1. Title and Author
1. The Effect of Extreme Temperatures on the Rate of Photosynthesis
2. Jeffrey Xia
A previous lab in which we conducted, tested whether or not the light intensity had an effect on the rate of photosynthesis. We concluded that light intensity did possess an effect on the rate of photosynthesis – the closer the experimental plant units were to the light source, the more experimental plant units exhibited the effect of gas exchange in photosynthesis.

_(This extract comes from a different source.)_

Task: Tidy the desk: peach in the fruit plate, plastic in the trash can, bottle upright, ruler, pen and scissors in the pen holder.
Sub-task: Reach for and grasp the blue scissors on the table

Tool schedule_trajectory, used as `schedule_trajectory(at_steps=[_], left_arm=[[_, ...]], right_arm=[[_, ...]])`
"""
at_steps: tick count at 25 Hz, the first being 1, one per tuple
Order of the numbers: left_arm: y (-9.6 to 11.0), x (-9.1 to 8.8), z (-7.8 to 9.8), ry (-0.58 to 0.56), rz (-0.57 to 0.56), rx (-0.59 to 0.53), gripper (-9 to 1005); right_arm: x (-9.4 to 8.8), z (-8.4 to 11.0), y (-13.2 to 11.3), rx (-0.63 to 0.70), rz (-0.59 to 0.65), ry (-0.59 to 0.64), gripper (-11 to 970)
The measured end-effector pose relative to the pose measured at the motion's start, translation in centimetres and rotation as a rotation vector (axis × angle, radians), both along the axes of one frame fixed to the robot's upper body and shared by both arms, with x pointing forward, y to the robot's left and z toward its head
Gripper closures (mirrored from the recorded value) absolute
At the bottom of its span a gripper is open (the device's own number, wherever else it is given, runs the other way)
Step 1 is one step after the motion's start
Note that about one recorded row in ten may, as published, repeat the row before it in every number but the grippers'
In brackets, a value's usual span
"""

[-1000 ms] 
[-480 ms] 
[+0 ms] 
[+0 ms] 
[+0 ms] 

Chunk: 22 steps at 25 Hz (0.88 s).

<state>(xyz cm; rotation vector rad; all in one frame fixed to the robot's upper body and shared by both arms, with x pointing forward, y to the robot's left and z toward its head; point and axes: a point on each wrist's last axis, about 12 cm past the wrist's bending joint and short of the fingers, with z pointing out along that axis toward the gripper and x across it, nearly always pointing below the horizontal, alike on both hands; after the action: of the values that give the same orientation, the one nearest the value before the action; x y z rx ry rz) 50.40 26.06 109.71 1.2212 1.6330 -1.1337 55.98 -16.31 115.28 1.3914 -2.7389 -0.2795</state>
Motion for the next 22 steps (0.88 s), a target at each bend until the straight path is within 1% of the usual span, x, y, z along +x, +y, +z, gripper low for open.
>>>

Therefore, in this lab, we desired to test another possible factor on the rate of photosynthesis, temperature. Our apparatus consisted of three beakers. Each beaker possessed a different temperature of NaHCO3 solution. Room temperature solution was used as the control to compare results with. For the experimental plant units, we hole punched a spinach leaf to yield identically shaped leaf disks. The leaf disks are then subjected to a vacuum done by a large syringe to remove the oxygen already present in the leaf disks (therefore the leaf disks will sink). If photosynthesis occurs, the leaf disks will utilize the carbon source in the NaHCO3 solution, the light from the light source, and water from the solution to create G3P and oxygen gas. For this experiment, we will utilize the byproduct of oxygen gas (which will eventually float the lead disk) to track the rates of photosynthesis. A simple time plot described how many leaf disks were floating per minute.
The results showed that hot temperatures portrayed no rate of photosynthesis, while cold temperatures exhibited a slower rate of photosynthesis than room temperature. Disclaimer: Since we only tested three temperatures, we did not entirely test the gamut of temperatures and the photosynthetic rates of each temperature. However, some conclusions were drawn with the current data.
1. Do extremely hot and cold conditions affect the rate of photosynthesis?